→ Work required:
Since the records include pictures, leave those out while you reproduce exactly and only the lines from the one containing "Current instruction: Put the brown" through the one containing "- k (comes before", inclusive.

(Items listed in a dataset)
================

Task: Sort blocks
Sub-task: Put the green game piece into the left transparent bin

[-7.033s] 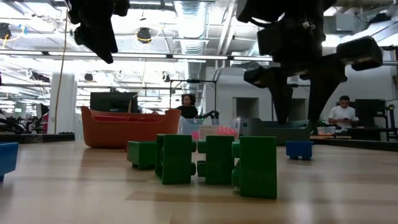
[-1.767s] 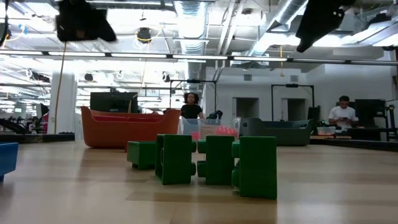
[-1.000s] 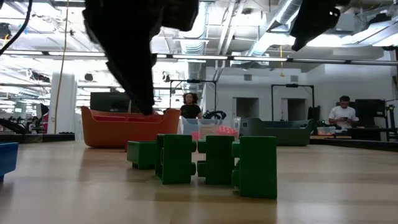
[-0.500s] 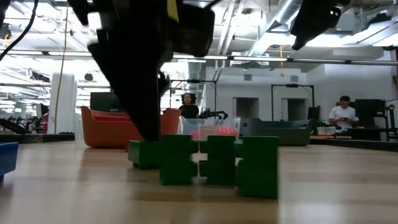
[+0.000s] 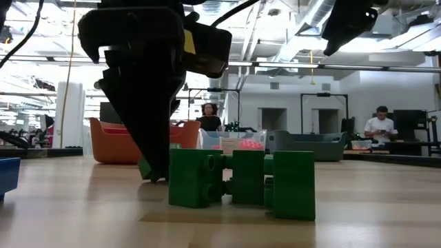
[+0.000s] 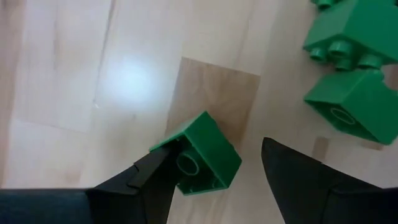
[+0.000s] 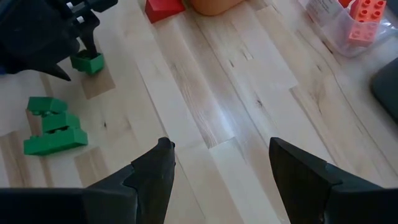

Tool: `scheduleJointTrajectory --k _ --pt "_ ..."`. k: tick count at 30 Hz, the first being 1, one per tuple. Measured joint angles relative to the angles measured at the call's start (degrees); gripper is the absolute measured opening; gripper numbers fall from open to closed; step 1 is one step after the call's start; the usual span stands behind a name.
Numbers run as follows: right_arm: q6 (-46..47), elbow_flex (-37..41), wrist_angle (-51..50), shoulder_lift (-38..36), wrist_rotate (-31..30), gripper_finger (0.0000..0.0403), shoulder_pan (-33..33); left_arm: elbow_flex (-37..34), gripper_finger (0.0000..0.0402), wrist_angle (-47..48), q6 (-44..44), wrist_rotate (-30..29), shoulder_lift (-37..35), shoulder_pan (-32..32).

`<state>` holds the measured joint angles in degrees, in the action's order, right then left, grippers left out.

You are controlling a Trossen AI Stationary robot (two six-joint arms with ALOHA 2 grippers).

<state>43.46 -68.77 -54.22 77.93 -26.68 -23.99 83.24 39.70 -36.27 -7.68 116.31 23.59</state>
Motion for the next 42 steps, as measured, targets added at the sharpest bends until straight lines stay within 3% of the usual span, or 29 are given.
scheduleJointTrajectory --k 7,12,19,26,32,38,42 --pt "0.04 0.0 -0.02 0.0 0.0 0.0265 0.0 -0.07 0.02 1.73 -2.44 -4.48 -2.06 -0.42" --pt "0.13 0.0 0.07 0.0 0.0 0.0265 0.0 -0.07 0.0172 2.32 -2.54 -4.53 -4.59 -1.12" --pt "-3.11 0.0 5.91 0.0 0.0 0.0265 0.0 -0.07 0.0154 3.98 0.5 -4.45 -13.86 -1.35" --pt "-6.45 0.0 12.01 0.0 0.0 0.0265 2.83 -0.07 0.0153 16.43 3.45 -10.43 -25.81 -5.38" --pt "-6.49 -0.02 15.82 0.0 0.0 0.0265 3.65 -0.07 0.0153 25.1 9.32 -16.44 -35.52 -15.48" --pt "-5.9 -0.02 17.16 0.15 0.0 0.0265 3.4 -3.6 0.0153 26.02 18.5 -16.31 -41.98 -31.91" --pt "-3.45 -0.02 17.2 0.15 0.55 0.0265 2.9 -9.37 0.0153 25.03 22.08 -12.76 -44.15 -43.89"
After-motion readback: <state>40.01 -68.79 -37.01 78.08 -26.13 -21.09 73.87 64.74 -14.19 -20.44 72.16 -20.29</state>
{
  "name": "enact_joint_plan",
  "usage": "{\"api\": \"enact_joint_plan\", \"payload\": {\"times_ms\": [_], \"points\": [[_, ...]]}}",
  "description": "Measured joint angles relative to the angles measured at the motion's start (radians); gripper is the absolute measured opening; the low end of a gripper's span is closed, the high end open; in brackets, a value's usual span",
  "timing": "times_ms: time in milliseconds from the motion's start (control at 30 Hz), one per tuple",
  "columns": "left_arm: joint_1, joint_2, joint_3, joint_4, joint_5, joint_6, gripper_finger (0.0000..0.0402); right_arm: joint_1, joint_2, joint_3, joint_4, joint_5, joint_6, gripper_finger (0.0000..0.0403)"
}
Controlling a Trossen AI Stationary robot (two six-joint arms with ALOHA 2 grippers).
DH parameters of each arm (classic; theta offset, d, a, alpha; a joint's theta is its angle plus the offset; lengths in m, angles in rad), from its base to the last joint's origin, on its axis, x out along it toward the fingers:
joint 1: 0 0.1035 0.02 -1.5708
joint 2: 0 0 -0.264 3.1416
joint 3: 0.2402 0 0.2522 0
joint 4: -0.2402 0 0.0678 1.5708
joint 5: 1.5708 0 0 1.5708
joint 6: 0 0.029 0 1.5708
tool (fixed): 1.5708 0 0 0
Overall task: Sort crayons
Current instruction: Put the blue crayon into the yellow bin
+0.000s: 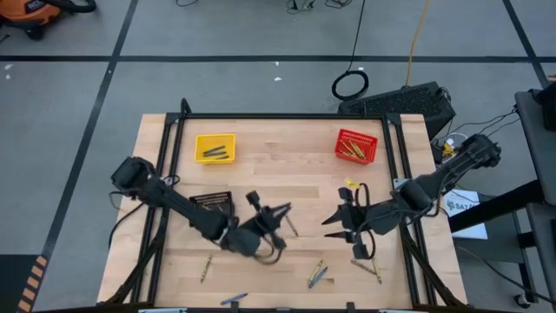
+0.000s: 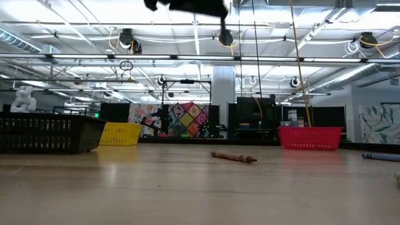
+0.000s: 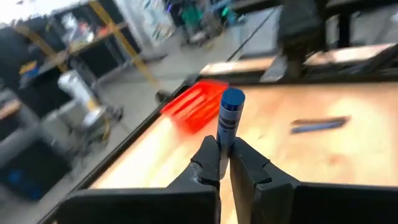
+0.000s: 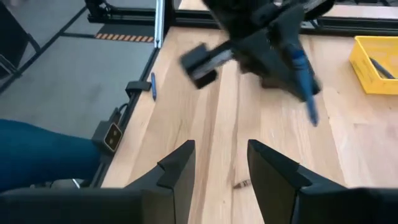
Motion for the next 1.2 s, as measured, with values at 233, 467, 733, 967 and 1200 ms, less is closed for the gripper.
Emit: {"api": "enact_joint_plan", "payload": {"times_ms": [233, 467, 733, 967, 1200], "points": [[0.083, -0.126, -0.001, -0.376, 0.105, -0.209, 0.0008, 0.0, -0.058, 0.0, -0.086, 0.02, 0.011, 0.0135], [0.181, -0.242, 0.0, -0.653, 0.252, -0.288, 0.0008, -0.006, -0.092, 0.0, -0.153, 0.106, -0.006, 0.0135], [0.339, -0.305, 0.0, -1.069, 0.346, -0.399, 0.0008, -0.043, -0.1, 0.0, -0.242, 0.154, -0.031, 0.0135], [0.489, -0.305, 0.0, -1.236, 0.481, -0.39, 0.0008, -0.075, -0.1, 0.0, -0.277, 0.154, 0.011, 0.0135], [0.636, -0.305, -0.001, -1.318, 0.51, -0.302, 0.0008, -0.08, -0.1, 0.0, -0.279, 0.154, 0.014, 0.0135]]}}
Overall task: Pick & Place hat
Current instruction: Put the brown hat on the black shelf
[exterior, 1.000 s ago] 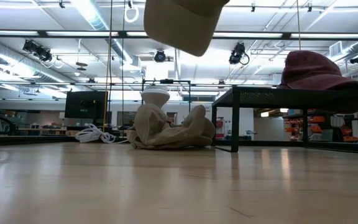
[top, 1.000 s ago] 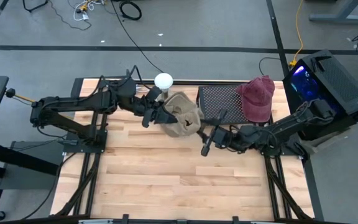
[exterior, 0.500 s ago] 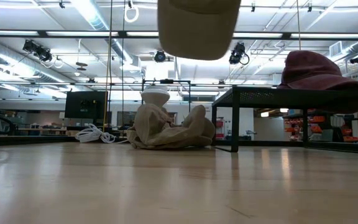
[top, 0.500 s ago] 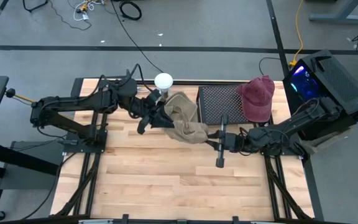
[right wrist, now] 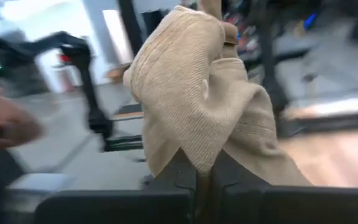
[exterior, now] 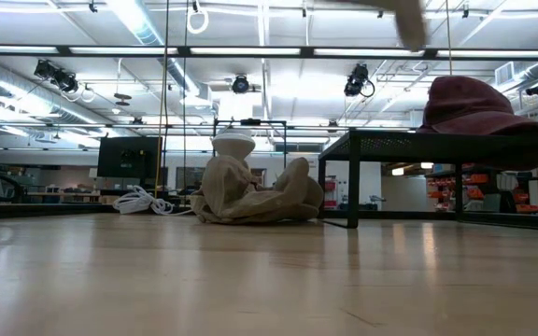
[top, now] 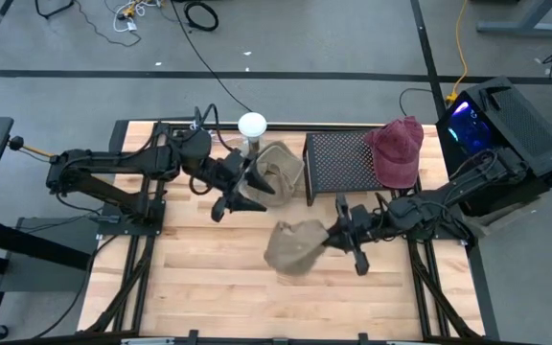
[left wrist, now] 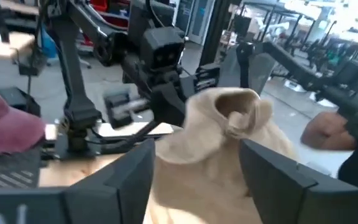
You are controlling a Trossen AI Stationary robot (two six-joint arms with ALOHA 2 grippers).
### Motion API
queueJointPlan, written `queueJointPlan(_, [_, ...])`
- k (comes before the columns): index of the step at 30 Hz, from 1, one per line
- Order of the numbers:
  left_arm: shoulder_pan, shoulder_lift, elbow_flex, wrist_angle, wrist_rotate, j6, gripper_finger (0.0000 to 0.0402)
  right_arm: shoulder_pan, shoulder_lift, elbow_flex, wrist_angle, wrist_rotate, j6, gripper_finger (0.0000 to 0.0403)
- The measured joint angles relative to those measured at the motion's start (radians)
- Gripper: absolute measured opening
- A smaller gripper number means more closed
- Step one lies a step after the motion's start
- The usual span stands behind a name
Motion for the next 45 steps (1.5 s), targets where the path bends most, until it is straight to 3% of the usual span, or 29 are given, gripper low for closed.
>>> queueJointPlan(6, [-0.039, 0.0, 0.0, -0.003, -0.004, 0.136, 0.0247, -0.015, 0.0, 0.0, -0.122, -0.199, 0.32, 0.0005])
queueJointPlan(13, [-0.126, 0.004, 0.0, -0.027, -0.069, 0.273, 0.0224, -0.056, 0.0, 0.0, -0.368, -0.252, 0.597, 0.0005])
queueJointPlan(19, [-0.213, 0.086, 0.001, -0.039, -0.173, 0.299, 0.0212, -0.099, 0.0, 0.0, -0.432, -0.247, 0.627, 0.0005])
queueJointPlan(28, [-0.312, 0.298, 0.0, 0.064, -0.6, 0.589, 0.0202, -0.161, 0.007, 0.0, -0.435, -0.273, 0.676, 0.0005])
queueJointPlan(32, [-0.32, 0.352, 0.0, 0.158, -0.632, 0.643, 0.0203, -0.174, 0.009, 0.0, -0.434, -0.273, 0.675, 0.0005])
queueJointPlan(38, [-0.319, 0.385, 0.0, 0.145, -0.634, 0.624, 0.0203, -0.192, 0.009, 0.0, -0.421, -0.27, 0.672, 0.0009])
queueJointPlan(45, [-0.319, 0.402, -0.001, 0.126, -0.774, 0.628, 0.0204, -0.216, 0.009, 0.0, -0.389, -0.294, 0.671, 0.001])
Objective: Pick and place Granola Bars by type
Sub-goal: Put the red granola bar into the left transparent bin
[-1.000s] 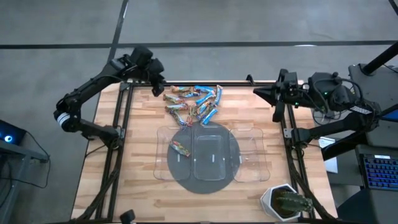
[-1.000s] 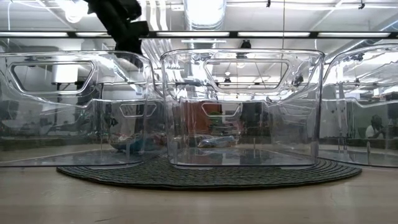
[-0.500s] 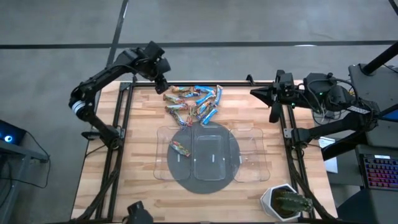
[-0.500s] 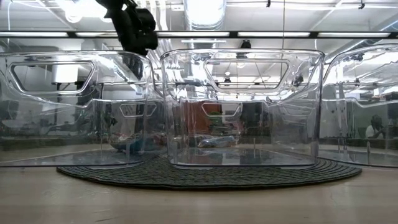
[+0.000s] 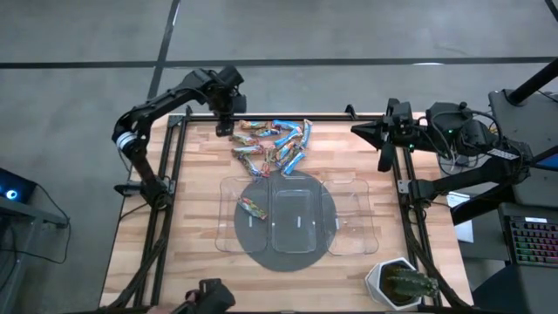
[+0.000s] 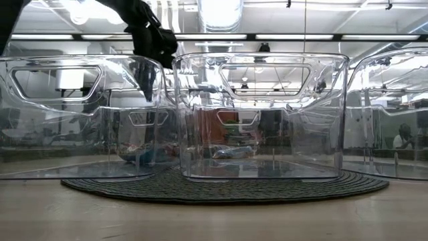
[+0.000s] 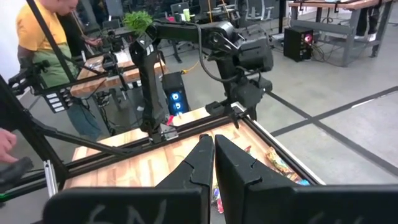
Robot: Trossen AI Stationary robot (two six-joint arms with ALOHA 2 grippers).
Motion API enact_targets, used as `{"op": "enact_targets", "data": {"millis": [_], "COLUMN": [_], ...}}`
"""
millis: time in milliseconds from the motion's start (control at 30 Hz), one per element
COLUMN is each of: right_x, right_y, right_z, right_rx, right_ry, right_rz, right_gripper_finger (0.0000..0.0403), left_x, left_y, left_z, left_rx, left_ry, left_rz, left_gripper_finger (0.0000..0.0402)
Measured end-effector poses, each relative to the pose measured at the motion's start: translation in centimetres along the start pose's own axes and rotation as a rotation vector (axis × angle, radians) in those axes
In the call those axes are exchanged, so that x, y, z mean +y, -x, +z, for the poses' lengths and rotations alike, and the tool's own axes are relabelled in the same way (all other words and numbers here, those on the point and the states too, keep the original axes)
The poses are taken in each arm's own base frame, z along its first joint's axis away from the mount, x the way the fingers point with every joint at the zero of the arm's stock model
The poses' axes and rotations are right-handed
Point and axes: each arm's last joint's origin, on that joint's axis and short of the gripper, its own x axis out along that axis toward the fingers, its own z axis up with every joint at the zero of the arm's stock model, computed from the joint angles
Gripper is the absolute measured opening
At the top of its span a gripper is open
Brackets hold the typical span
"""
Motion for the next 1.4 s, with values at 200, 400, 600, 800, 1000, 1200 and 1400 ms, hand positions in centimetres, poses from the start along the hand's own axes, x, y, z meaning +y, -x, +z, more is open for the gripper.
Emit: {"op": "enact_targets", "data": {"millis": [200,400,600,800,1000,1200,1400], "right_x": [0.0,0.0,-0.1,-0.1,-0.1,-0.1,-0.1], "right_y": [0.0,0.0,0.0,0.0,0.0,0.0,0.0], "right_z": [-0.1,-0.1,-0.3,-0.3,-0.3,-0.3,-0.3], "right_rx": [0.005,0.011,0.034,0.033,0.033,0.033,0.033], "right_ry": [0.002,0.003,0.009,0.005,-0.011,-0.011,-0.010], "right_rz": [-0.001,-0.002,-0.007,-0.005,-0.006,-0.007,-0.007], "right_gripper_finger": [0.0008,0.0008,0.0008,0.0008,0.0008,0.0008,0.0008], "left_x": [0.4,0.7,0.9,1.4,1.3,0.4,-0.2], "left_y": [-2.8,-5.7,-8.2,-10.2,-12.1,-13.7,-14.9], "left_z": [0.8,1.3,1.8,2.5,2.3,1.5,0.8], "left_rx": [0.040,0.084,0.100,0.080,0.109,0.136,0.098], "left_ry": [0.019,0.045,0.034,0.035,0.033,-0.059,-0.110], "left_rz": [-0.049,-0.110,-0.142,-0.125,-0.150,-0.160,-0.080], "left_gripper_finger": [0.0225,0.0225,0.0225,0.0225,0.0225,0.0225,0.0225]}}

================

→ Expected answer:
Current instruction: Put the brown hat on the black shelf
[exterior, 1.000 s ago] 
[top, 1.000 s ago] 
[exterior, 0.500 s ago] 
[top, 0.500 s ago] 
[right wrist, now] 
[exterior, now] 
[top, now] 
[left wrist, now] 
You are controlling a Trossen AI Stationary robot (two six-joint arms with ALOHA 2 grippers).
### Motion API
queueJointPlan, written `queueJointPlan(_, [_, ...])`
- k (comes before the columns): index of the step at 30 Hz, from 1, one per line

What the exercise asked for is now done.